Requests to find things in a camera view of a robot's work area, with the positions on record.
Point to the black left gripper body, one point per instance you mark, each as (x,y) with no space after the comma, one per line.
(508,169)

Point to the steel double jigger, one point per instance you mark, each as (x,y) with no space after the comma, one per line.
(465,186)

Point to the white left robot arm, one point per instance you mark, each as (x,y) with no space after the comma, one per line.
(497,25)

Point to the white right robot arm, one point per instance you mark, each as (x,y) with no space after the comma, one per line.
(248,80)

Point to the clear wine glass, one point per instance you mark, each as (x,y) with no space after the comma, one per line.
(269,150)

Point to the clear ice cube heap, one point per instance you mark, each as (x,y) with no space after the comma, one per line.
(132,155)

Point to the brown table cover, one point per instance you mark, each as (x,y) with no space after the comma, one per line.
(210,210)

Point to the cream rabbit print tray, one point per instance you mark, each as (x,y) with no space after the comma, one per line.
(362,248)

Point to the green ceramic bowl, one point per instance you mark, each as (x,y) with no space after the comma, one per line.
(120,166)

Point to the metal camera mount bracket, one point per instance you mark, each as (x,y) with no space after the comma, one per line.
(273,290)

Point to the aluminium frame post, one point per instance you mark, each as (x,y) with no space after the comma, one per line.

——————

* _EXERCISE PROMPT_
All of the entries should be output exactly as they appear above.

* _WRITTEN RESPONSE_
Requests to find things in a camera view of a robot's work area, with the positions on record.
Point to the black left gripper body, one point per instance you mark, each as (x,y) with no space after the comma, one per line.
(508,169)

Point to the steel double jigger, one point per instance you mark, each as (x,y) with no space after the comma, one per line.
(465,186)

Point to the white left robot arm, one point per instance you mark, each as (x,y) with no space after the comma, one per line.
(497,25)

Point to the white right robot arm, one point per instance you mark, each as (x,y) with no space after the comma, one per line.
(248,80)

Point to the clear wine glass, one point per instance you mark, each as (x,y) with no space after the comma, one per line.
(269,150)

Point to the clear ice cube heap, one point per instance you mark, each as (x,y) with no space after the comma, one per line.
(132,155)

Point to the brown table cover, one point per instance you mark, each as (x,y) with no space after the comma, one per line.
(210,210)

Point to the cream rabbit print tray, one point per instance you mark, each as (x,y) with no space after the comma, one per line.
(362,248)

Point to the green ceramic bowl, one point per instance you mark, each as (x,y) with no space after the comma, one per line.
(120,166)

Point to the metal camera mount bracket, one point per instance you mark, each as (x,y) with no space after the comma, one per line.
(273,290)

Point to the aluminium frame post, one point per instance you mark, each as (x,y) with no space after the comma, one per line.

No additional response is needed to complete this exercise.